Super-État
From Wikipedia, the free encyclopedia
Un super-État se définit comme « un grand et puissant État formé lorsque de nombreux plus petits pays s'unissent », ou « Un grand et puissant État formé d'une fédération ou d'une union de nations », ou « une forme hybride de politique combinant des caractéristiques des anciens empires ainsi que des États contemporains[1],[2]. » Il se distingue du concept de superpuissance, bien qu'on les voit parfois ensemble[2].
Au début du XXe siècle, le terme « super-État » avait une définition similaire à celle des organisations supranationalistes actuelles. Dans un article rédigé par Edward A. Harriman en 1927 concernant la Société des Nations, un super-État se définit comme simplement « une organisation, dont un État est un membre, étant supérieur aux membres eux-mêmes », en cela « [un] super-État complet possède des organismes législatifs, exécutifs et judiciaires créant, exécutant et interprétant ses lois ». Selon cette définition, Harriman perçut la Société des Nations comme un « super-État rudimentaire », et les États-Unis comme « un exemple d'un super-État complet et parfait »[3].
Dans L'Ordre Mondial de Baha'U'llah, paru pour la première fois en 1938, Shoghi Effendi, le Gardien de la Foi bahá'íe, décrit le gouvernement mondial anticipé de cette religion en tant que « futur super-État mondial », avec la foi bahá'íe comme « religion d'État d'une puissance indépendante et souveraine »[4].
Dans les années 1970, la littérature académique utilise le terme « super-État » afin d'indiquer un État particulièrement riche et puissant, de manière similaire au terme superpuissance.
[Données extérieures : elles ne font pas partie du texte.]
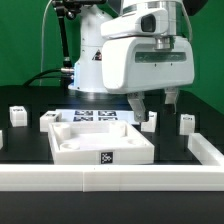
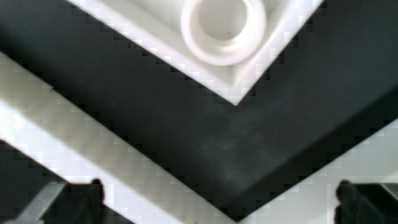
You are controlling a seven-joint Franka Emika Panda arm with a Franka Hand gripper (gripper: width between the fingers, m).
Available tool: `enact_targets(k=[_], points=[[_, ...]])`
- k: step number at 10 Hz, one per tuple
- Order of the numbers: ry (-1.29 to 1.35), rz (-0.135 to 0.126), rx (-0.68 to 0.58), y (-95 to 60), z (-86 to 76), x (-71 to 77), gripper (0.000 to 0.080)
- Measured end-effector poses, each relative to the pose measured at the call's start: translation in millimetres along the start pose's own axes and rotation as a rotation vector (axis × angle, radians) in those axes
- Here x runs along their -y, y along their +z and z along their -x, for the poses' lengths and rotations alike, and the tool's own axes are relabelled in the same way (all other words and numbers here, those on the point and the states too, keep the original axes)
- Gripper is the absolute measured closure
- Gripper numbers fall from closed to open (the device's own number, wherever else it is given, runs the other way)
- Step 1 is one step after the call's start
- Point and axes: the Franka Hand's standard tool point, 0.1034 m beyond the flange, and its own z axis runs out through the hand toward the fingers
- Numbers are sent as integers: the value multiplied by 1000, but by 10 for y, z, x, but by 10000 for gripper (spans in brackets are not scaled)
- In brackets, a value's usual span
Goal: Assemble one leg
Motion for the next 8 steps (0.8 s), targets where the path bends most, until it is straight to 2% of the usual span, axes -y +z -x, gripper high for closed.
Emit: enact_targets(k=[2,5,6,8], points=[[-226,-16,38,56,239,75,150],[-492,-72,156,85,447,64,150],[-506,-67,171,72,511,-14,150],[-503,-67,171,82,511,-2,150]])
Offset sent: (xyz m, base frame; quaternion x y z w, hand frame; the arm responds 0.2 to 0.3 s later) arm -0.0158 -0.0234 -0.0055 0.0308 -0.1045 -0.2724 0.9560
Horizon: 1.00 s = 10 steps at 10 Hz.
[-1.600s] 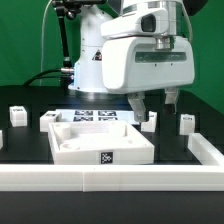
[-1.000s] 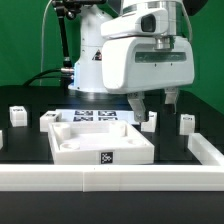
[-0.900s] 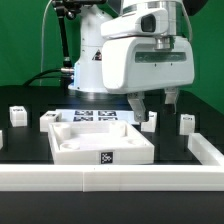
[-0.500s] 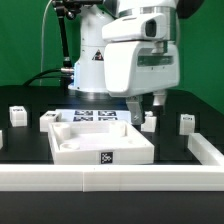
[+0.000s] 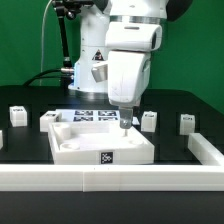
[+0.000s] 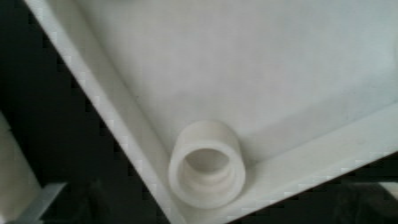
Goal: Assemble one leg
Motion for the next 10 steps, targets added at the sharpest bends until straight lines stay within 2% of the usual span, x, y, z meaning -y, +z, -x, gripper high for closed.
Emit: enact_targets(k=[2,3,4,6,8,10], points=[[-2,-2,1,7,5,9,150],[-114,-5,1,40,40,48,150],[-254,12,6,72,104,84,150],[-344,1,32,94,254,142,150],[-337,0,32,102,253,152,150],[-338,-11,32,134,273,233,150]])
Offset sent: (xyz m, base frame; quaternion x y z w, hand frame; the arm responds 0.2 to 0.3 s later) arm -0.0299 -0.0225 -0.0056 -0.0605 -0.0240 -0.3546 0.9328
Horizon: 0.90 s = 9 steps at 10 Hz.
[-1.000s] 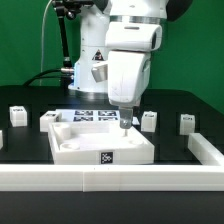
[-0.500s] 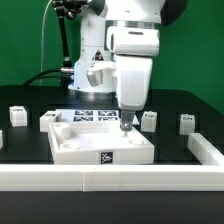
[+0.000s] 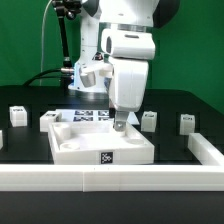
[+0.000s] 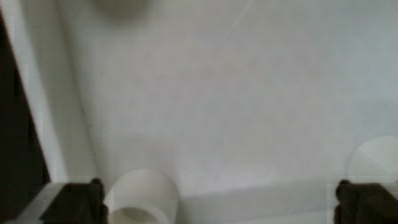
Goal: Assemble one leg
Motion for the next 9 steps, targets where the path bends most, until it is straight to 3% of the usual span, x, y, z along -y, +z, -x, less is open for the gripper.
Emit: enact_targets(k=[1,3,6,9], points=[[-13,-2,-2,20,2,64,150],[-47,-24,-9,94,109,343,150],[-45,-24,-26,164,240,744,150],[-46,-35,-44,331,296,947,150]])
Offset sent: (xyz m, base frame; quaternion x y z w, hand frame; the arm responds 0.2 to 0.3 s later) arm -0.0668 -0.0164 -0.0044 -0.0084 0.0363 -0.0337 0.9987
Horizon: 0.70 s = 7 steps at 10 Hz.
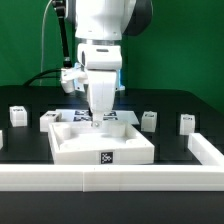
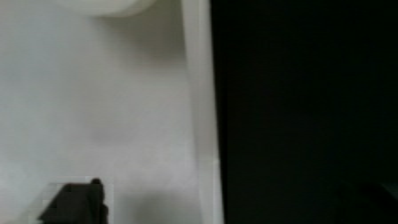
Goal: Assemble one leg
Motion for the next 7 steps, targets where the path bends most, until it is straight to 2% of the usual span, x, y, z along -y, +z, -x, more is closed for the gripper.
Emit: enact_targets(k=[3,6,7], points=[[-8,-8,-7,116,-1,-2,150],[10,-10,-8,123,-2,10,164],[10,-10,-8,124,-2,11,352]])
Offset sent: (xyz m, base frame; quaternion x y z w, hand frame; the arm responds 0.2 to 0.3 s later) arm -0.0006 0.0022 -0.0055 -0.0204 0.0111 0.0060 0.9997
Dans ce contexte, le terme est appliqué au Japon, puisque les universitaires contemporains suggèrent que le Japon pourrait remplacer les États-Unis comme l'unique superpuissance mondiale, devenant la puissance économique mondiale la plus importante dans l'avenir proche en raison de sa croissance économique au cours des dernières décennies[5],[6]. La prédiction ne se réalisa pas.
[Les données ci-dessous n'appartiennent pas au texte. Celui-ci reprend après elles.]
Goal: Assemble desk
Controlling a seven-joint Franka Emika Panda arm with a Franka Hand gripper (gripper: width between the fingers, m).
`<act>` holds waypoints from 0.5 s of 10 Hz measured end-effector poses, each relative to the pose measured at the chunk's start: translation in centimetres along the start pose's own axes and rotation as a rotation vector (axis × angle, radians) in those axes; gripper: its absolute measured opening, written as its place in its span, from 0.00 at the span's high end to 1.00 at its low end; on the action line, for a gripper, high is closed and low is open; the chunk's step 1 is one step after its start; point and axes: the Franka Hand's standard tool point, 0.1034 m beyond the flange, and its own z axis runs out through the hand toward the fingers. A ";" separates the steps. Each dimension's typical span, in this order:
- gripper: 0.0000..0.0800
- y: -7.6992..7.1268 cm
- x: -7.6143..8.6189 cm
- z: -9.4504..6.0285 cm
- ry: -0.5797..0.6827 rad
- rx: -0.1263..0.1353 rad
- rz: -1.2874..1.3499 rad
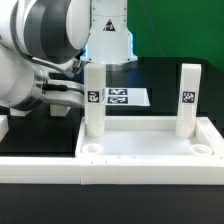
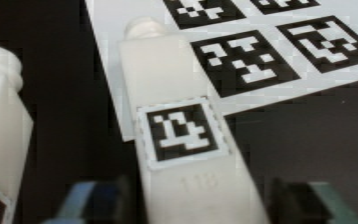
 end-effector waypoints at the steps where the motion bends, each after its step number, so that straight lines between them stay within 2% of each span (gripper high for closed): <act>1: 0.64 0.0 0.0 0.0 0.000 0.000 0.000; 5: 0.64 0.2 0.0 -0.1 0.000 0.001 -0.009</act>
Offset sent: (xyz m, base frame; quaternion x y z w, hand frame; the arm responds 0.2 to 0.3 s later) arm -0.0011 -0.0005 -0.0035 -0.0016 0.0080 -0.0086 0.9999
Dans le débat politique contemporain, spécialement celui centré sur l'Union Européenne, le terme « super-État » est employé dans le but d'indiquer un développement au sein duquel l'Union se développe à partir de son statut de facto actuel en tant que confédération afin de devenir une fédération pleinement opérationnelle, connue comme les États-Unis d'Europe[7]. Par exemple, Glyn Morgan compare la perspective d'un « super-État européen » à celles d’« une Europe des États-nations » et d’« une entité politique européenne post-souveraine »[8]. Dans sa définition, un « super-État européen n'est rien de plus qu'un État souverain - un type de régime politique éprouvé et testé qui prédomine dans le monde contemporain - opérant à l'échelle européenne », c'est-à-dire « État européen unitaire »[8]. Spécialement après la crise de la dette européenne, la littérature économique commence à discuter le rôle de l'Union européenne en tant que super-État européen. En particulier, ils comparent l'émergence d'une crise de la dette à la structure fédérale allemande[9].
Le terme a notoirement été utilisé par Margaret Thatcher en 1988, lorsqu'elle dénonce la perspective d'un « super-État européen exerçant une nouvelle domination de Bruxelles », et depuis, il est entré dans le lexique eurosceptique[10].
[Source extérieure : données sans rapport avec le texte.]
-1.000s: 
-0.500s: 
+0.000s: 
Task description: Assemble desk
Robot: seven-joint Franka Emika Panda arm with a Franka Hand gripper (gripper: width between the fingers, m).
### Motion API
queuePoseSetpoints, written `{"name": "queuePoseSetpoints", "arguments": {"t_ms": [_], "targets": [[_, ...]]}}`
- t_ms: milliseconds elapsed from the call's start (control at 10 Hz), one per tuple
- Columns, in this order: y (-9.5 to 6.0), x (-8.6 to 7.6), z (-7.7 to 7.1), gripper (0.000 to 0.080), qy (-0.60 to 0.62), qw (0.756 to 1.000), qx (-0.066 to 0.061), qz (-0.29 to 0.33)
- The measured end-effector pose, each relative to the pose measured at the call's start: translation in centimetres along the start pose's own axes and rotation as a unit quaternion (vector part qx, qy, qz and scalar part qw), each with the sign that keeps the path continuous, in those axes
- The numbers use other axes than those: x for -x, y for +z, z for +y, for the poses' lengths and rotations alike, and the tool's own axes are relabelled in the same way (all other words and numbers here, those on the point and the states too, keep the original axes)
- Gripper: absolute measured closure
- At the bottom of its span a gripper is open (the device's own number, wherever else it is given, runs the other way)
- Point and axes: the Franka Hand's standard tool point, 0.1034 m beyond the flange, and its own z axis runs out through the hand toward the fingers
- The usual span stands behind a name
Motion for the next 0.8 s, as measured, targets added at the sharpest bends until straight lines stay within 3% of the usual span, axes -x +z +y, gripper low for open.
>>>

Dans une étude datant de 2022, Alasdair Roberts affirme que les super-États devraient considérer comme des formes hybrides d'organisation politique : « Chaque super-État porte le poids du statut d'État, autrement dit, les devoirs d'une gouvernance intensive ainsi que le respect pour les droits de l'homme étant portés par tous les États contemporains. Mais les super-États portent également le poids d'un empire, principalement le poids de maintenir la cohésion d'une population nombreuse et diversifiée répartie sur un vaste territoire. Les super-États se distinguent des États ordinaires par des problèmes de gouvernance qui sont intensifiés par l'échelle, la diversité et la complexité[2]. » De ce point de vue, un super-État ne doit pas nécessairement être hautement centralisé, tout comme certains empires ne l'étaient pas. Par conséquent, il est possible de décrire l'Union européenne en tant que super-État sans admettre qu'il s'agit d'un « Léviathan centralisé et unitaire »[2].